On Behalf of | Jul 24, 2018 | Criminal Defense

Virginia residents may be interested in a study that examines the role race plays in the decisions made by bail judges. According to the study, bail judges, whether they are white or black, seem to show bias against defendants who are black.

According to one study, black defendants are 2.4 percent more likely to be detained while they wait for their court hearings as opposed to their white counterparts. White defendants will pay around $7,281 less than black defendants for bail.

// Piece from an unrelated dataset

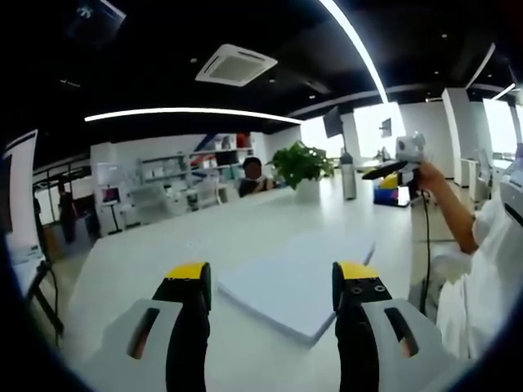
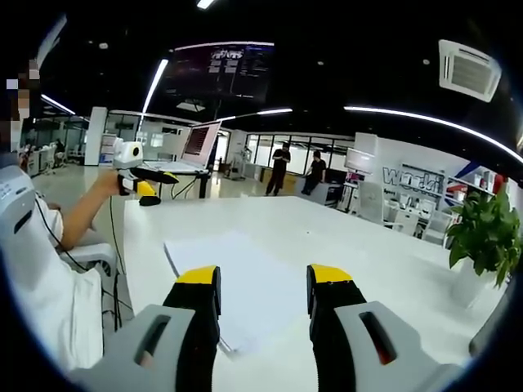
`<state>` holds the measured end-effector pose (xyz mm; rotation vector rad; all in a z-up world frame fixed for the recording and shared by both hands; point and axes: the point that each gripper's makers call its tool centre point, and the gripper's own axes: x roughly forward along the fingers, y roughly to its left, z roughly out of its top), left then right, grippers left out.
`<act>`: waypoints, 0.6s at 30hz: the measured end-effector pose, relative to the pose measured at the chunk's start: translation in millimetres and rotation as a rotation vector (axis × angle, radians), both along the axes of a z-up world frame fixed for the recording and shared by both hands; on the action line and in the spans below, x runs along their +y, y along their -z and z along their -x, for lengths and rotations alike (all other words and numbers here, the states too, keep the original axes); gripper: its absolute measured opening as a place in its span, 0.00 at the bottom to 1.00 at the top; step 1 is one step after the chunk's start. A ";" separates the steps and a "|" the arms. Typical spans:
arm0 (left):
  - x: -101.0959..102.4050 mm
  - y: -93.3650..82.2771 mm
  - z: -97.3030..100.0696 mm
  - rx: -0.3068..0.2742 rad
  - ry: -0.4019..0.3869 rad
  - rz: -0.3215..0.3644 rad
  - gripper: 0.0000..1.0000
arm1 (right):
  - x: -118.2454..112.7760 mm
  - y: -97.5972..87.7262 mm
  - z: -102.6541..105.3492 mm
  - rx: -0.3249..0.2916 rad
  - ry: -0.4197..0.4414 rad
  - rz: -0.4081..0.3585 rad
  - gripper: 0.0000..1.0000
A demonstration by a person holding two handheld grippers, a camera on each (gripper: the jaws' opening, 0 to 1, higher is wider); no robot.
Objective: Grasp the top corner of one sheet in the document stack and pull a single sheet out from the document stack, separating that one sheet from the rest and lifting it clear until the single sheet is fully removed from the stack
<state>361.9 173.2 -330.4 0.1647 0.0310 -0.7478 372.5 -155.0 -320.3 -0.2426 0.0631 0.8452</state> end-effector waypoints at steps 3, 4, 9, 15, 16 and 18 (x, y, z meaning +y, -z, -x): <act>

These figures may suggest that both black and white bail judges are influenced by racial stereotypes when deciding whether or not a defendant will commit another crime when they are released. The truth is that many white defendants are just as likely, if not more likely, than black defendants to get arrested following their release. It appears that some judges have a race-based bias leading them to believe that black defendants pose a higher danger when released as opposed to white defendants.

A study published in 2018 that used machine learning techniques showed that bail judges are often wrong in predicting which defendants will re-offend or attempt escape if released on bail. Another finding of interest from the study includes statistics that seem to show that Miami judges have a higher racial bias than those in Philadelphia. It seems that inexperienced judges or judges who serve on a temporary basis are more likely to do worse at predicting defendant behavior than more experienced judges.

A criminal defense attorney may work to help their clients have the best outcome when they are before a judge. Criminal defense attorneys may represent guilty individuals as well as innocent individuals who have been wrongfully accused of a crime at any stage of the justice system. It doesn’t matter if an individual is at the criminal investigation stage or if they have recently been released from prison; an attorney may help them better understand their options.